- DATA SECTION
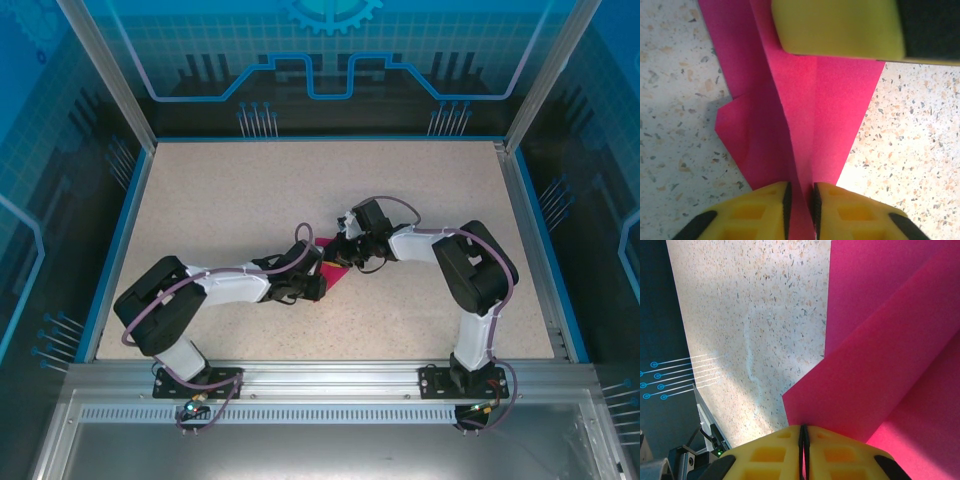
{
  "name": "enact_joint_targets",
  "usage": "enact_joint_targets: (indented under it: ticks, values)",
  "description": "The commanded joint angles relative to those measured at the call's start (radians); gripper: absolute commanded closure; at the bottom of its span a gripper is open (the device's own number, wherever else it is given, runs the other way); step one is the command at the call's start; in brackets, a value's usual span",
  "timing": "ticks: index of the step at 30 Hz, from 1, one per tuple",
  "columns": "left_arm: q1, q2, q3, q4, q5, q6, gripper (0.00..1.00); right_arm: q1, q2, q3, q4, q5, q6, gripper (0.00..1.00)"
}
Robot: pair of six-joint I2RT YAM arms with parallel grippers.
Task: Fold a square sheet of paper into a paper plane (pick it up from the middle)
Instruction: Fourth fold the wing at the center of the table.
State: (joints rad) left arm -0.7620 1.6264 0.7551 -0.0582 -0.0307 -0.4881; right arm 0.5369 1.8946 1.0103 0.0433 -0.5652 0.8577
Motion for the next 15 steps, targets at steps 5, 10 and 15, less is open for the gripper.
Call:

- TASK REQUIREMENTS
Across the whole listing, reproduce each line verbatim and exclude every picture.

- RESULT FOR THIS EXERCISE
{
  "name": "enact_joint_targets",
  "usage": "enact_joint_targets: (indented under it: ticks, values)",
  "description": "The commanded joint angles relative to those measured at the call's start (radians); gripper: absolute commanded closure; at the bottom of its span a gripper is open (the device's own number, wherever else it is given, runs the other way); step one is the command at the call's start; in brackets, a value's usual span",
  "timing": "ticks: index of the step at 30 Hz, from 1, one per tuple",
  "columns": "left_arm: q1, q2, q3, q4, q5, q6, gripper (0.00..1.00); right_arm: q1, q2, q3, q4, q5, q6, gripper (0.00..1.00)"
}
Robot: pair of six-joint I2RT YAM arms with parallel grippers.
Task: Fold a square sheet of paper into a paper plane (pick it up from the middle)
Instruction: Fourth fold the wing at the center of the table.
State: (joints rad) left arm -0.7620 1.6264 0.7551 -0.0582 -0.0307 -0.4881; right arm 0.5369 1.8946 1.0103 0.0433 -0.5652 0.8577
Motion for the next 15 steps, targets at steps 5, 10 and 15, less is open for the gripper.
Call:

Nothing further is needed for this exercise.